Global Policy Forum

Galbraith Confirms Oil Interests in Kurdistan


By Reidar Visser

October 15, 2009


In comments to the US newspaper The Boston Globe today, Peter Galbraith appears to admit his relationship to the Delaware-based Porcupine company as well as having "interests" in the Kurdish oil sector. At the same time, however, a statement from his Porcupine company fails to clarify the exact nature of his contractual relationship with DNO, the Norwegian oil firm involved in the affair, although for the first time the existence of some kind of economic relationship is publicly acknowledged.

That Galbraith did have an economic interest in the Kurdish region is now perfectly clear. Galbraith told the Boston Globe, "The business interest, including my investment into Kurdistan, was consistent with my political views. These were all things that I was promoting, and in fact, have brought considerable benefit to the people of Kurdistan, the Kurdistan oil industry, and also to shareholders". Also for the first time, DNO comments publicly on its role in the Boston Globe story. The paper quotes Ben Willey, a company spokesman, who explained how "[DNO was] 'introduced to the Kurdistan opportunity back in 2003 and 2004 by a third party' he declined to name. He said the Kurdistan Regional Government gave that third party a 5 percent stake in the DNO deal in 2004, but that the contract was renegotiated last year and 'somebody lost out'. Now, Willey said, that third party is asking for compensation from DNO." Just to confuse matters somewhat, in the Norwegian press today, a press release from Porcupine has been reproduced, to the effect that Porcupine "confirms the existence of a contractual relationship to DNO" while at the same time saying the company "does not have and has not had any third party interests in DNO's PSA in Iraqi Kurdistan". However, Dagens Næringsliv today also reproduces a full document from 2006 explicitly showing Porcupine listed as a 5% partner in the Tawke oilfield project. The document relates to the approval of expenses for test drilling.

Predictably, perhaps, Galbraith's comments are focused on clearing his name in an American context and from a legalistic point of view. According to the Boston Globe, "Galbraith said yesterday his role in the constitutional negotiations was unpaid and informal, and therefore he was under no obligation to disclose his business interests to the US or Iraqi governments. He also said confidentiality agreements prevented him from publicly disclosing details of the business. Galbraith said he did make a full disclosure to the UN before his recent job in Afghanistan."

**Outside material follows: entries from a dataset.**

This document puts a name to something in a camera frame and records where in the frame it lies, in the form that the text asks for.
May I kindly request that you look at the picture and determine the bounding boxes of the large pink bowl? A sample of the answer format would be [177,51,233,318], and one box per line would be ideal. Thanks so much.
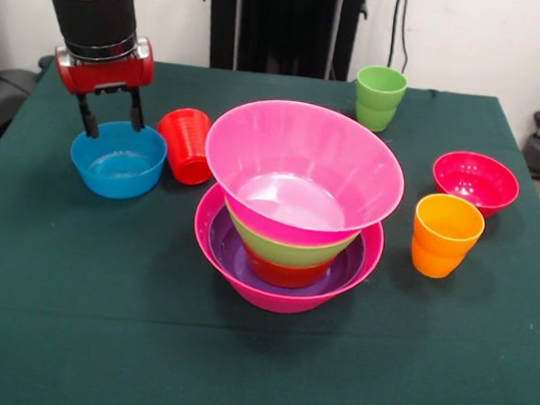
[195,92,412,257]
[186,180,390,323]

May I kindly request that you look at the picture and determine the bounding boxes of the small magenta bowl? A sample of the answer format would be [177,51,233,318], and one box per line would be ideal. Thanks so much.
[429,148,524,219]

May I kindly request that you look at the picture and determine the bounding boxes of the light green cup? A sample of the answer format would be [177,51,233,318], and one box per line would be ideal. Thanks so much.
[350,63,411,136]

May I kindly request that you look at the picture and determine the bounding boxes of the orange cup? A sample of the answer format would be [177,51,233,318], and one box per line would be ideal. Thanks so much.
[408,191,489,284]

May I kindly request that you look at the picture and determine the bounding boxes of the orange-red bowl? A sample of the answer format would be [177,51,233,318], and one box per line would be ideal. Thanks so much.
[241,245,338,294]

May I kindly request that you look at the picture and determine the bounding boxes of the blue bowl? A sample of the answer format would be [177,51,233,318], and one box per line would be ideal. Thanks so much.
[65,115,171,205]

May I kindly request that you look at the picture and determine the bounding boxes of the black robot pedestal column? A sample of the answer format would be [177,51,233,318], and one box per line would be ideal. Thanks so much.
[196,0,370,84]

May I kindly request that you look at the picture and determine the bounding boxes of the red cup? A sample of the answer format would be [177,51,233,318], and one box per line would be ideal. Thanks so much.
[151,105,220,189]

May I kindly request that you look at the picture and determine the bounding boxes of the purple bowl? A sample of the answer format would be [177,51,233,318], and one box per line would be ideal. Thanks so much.
[203,204,370,303]

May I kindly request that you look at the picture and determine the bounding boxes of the black wall cable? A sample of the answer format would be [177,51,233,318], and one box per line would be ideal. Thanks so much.
[388,0,405,69]
[397,0,415,77]

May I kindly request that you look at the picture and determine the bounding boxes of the dark green tablecloth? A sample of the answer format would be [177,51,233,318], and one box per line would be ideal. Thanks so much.
[0,45,540,405]

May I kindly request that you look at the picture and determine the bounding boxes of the light green bowl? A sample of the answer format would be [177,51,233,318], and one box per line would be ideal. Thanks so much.
[218,197,362,274]

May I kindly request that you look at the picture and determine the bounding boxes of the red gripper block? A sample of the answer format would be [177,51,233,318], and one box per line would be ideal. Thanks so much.
[46,28,158,146]

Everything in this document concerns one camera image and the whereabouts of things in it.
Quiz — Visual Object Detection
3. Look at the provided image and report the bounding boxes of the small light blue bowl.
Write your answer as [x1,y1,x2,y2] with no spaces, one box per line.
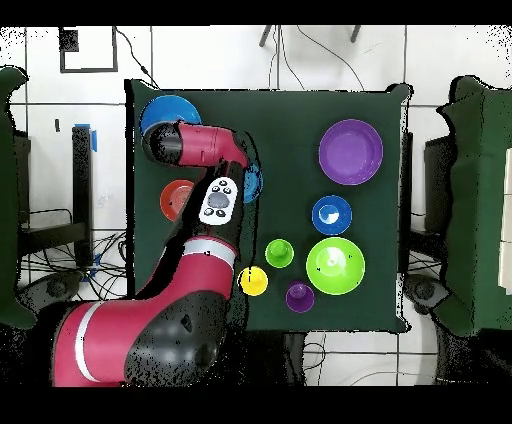
[241,163,265,205]

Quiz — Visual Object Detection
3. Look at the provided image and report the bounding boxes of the large light blue bowl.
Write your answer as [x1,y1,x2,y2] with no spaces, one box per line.
[139,94,202,135]

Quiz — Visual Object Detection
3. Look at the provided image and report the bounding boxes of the green cup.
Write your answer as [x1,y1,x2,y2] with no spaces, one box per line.
[264,238,295,269]

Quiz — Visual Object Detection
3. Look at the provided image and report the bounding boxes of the yellow cup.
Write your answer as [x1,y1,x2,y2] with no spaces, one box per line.
[237,265,270,298]

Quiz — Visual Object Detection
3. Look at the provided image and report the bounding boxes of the dark blue ribbed bowl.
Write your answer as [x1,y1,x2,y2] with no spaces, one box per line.
[311,194,354,236]

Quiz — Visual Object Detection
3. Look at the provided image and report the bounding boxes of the orange bowl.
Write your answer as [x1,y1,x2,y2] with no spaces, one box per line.
[159,179,196,223]

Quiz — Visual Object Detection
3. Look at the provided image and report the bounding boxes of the dark green tablecloth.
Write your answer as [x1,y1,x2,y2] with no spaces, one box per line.
[126,78,413,334]

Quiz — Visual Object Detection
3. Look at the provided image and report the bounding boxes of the purple cup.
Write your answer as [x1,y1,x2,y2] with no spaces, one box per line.
[284,280,316,314]

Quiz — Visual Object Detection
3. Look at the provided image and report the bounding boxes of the large green bowl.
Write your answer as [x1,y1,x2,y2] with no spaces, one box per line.
[305,236,366,296]

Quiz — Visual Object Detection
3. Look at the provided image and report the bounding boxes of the large purple bowl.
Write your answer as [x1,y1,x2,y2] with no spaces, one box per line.
[318,118,384,186]

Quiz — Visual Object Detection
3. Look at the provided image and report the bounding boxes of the black metal stand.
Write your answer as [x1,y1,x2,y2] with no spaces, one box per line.
[19,123,98,268]
[399,131,414,273]

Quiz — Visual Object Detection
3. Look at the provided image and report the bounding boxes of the black equipment box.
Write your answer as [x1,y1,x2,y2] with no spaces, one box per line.
[13,131,32,225]
[423,135,455,237]

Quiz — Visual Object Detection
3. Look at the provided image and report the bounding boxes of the black floor stand base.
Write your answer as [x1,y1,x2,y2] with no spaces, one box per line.
[403,273,451,315]
[17,269,87,317]

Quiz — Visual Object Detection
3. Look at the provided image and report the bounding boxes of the side table green cloth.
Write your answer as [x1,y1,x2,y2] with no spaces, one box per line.
[0,65,39,331]
[433,75,512,337]

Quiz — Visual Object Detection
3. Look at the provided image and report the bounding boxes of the tangle of floor cables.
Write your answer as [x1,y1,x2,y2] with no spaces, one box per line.
[17,207,129,301]

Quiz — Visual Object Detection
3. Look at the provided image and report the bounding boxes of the camera tripod legs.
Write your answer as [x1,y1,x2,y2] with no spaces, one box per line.
[258,24,362,48]

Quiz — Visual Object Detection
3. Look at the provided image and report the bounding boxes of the black floor cable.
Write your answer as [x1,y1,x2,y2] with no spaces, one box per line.
[114,26,161,89]

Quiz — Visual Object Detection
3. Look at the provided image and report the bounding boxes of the gray square floor frame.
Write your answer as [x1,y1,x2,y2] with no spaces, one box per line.
[58,26,119,74]

From the ethical and above all the Iraqi point of view, however, what must be more significant is the role of Galbraith in shaping the new political structure of Iraq in the years between 2003 and 2005, in particular with regard to the highly decentralised constitution. Today's explicit admission by Galbraith that his American shareholders received economic "benefits" from his work to push the Iraqi constitution in a certain direction may perhaps not incriminate him before American courts, but it will certainly add to the growing confusion about where some of the more unusual aspects of Iraq's highly decentralised post-2003 institutions of government really came from. It remains somewhat unclear whether it was Galbraith, the Yemeni businessman, or both who were originally given interests in the PSA by the KRG back in 2004 as a reward for having introduced the Norwegian company to the "Kurdistan opportunity" as Ben Willey called it, but the fact that the two are now involved in arbitration against DNO in London makes it perfectly clear that some kind of economic interest does exist, and that the stakes are high.